The construction of a morality based on humanism is the major philosophical problem since the Enlightenment, and especially since the Second World War. To a great extent it was the failure of this project that led to postmodernism. As the secular critic Tony Davies observed, "It should no longer be possible to formulate phrases like 'the destiny of man' or the 'triumph of human reason' without an instant consciousness of the folly and brutality they drag behind them...it is almost impossible to think of a crime that has not been committed in the name of human reason." In practice, humanism has served the interests of particular races, classes, and other interest groups at least as much as religion did. I would choose religion over humanism if only because religion has done less harm to humanity than such humanistic and scientistic philosophies as Marxism and Nazism.

That being said, let's assume for the sake of argument that there is an ideal form of humanism which, if correctly understood and applied, would allow human beings to thrive more fully than religion. This brings us to the other big problem with humanism: why is human thriving a good thing, and how do you know? Some people actually believe the universe would be a better place if humanity were extinct. How do you prove them wrong? And when I say prove, I mean it exactly the way you mean it. I mean prove it empirically, without reference to any value judgments borrowed from religion or metaphysics.

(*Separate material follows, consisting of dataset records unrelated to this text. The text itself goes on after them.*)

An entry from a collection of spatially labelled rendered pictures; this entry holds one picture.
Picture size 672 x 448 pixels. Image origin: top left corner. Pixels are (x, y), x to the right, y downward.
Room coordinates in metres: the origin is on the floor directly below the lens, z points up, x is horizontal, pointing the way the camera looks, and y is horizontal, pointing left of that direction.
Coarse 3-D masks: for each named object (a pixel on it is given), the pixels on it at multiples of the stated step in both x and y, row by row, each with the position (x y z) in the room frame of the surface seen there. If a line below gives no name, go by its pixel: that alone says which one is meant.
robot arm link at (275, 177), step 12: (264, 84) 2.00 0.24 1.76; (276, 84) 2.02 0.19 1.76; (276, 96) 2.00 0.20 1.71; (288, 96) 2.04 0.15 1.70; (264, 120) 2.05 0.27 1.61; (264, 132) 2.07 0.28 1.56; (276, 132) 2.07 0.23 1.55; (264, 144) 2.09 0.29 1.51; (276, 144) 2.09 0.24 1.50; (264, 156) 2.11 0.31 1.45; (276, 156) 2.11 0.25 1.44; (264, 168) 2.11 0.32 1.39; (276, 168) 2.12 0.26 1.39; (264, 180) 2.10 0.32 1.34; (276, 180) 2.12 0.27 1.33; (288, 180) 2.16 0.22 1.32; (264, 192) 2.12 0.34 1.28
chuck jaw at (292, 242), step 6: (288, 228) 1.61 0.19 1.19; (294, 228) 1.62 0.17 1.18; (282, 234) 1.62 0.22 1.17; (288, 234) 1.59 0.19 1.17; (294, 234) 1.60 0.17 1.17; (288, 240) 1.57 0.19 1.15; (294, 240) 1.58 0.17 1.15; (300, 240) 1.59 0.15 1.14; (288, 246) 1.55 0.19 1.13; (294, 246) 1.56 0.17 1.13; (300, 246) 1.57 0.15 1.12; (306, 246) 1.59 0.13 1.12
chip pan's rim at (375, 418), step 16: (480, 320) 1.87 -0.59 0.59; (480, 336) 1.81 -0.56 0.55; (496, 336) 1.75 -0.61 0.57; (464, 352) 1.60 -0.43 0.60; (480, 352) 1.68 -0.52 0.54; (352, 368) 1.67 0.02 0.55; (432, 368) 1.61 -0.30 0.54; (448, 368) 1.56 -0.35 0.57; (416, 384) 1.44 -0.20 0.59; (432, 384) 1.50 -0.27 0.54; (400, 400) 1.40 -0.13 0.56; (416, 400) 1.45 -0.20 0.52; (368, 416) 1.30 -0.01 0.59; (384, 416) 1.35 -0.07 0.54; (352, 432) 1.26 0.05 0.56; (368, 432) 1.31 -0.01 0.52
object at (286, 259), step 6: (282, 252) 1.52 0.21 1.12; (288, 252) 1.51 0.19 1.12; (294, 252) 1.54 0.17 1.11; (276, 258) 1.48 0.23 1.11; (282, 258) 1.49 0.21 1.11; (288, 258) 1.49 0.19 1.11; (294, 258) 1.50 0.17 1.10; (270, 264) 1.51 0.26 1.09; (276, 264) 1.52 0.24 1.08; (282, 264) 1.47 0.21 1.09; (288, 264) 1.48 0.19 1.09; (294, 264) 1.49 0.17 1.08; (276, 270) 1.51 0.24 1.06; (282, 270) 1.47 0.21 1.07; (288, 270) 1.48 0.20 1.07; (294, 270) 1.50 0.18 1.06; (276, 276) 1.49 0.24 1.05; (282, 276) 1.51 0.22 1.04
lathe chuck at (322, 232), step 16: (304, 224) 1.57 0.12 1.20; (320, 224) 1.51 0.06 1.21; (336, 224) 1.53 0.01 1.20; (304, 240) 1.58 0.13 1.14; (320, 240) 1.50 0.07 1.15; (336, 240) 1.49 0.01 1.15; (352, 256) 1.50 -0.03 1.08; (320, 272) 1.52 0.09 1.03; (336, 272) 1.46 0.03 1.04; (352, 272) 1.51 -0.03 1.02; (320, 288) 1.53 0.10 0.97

That's the challenge I put to you. If you can meet it, you'll be widely regarded as the greatest philosophical genius of modern times.
By the same token, you can say the same of religion. You cannot think of a crime that has not been committed in the name of human reason. Marxism and Nazism are no more a scientific philosophy than they are religions.

Whether human thriving is a good thing, in terms of other species and humanity itself, is something that can be determined and proven empirically, which is something religion cannot do. It can give you a perspective from which to make decisions to mitigate harm, which again is something religion cannot do. It may give a basis for determining, as you suggest, that the universe (or our planet) would be a better place in terms of other life if humans were extinct. And why would you want to prove something wrong where evidence says otherwise? Armed with that knowledge, the human species can take steps to ameliorate and enhance the situation. Again, this is not something that religion would do. Religion has no monopoly over morality.
You're not answering the question. You say the value of human thriving can be proven empirically, but you don't show the proof.

Marxism and Nazism are indeed functional religions, as are all varieties of humanism and scientism. That's very much my point.
Certainly the value of human thriving and the impact of humans on other species as a hypothesis can be observed, tested, analyzed, and evaluated empirically. No proof is needed.

Your point doesn't make sense. Marxism and Nazism are political ideologies. To conflate them with religion or humanism requires a very loose definition the two. I wouldn't consider Nazism a Christian endeavor even though 67% were protestants and 33% were Catholics in Germany in 1933. That's not to say the Nazi regime didn't try to influence or manipulate religion.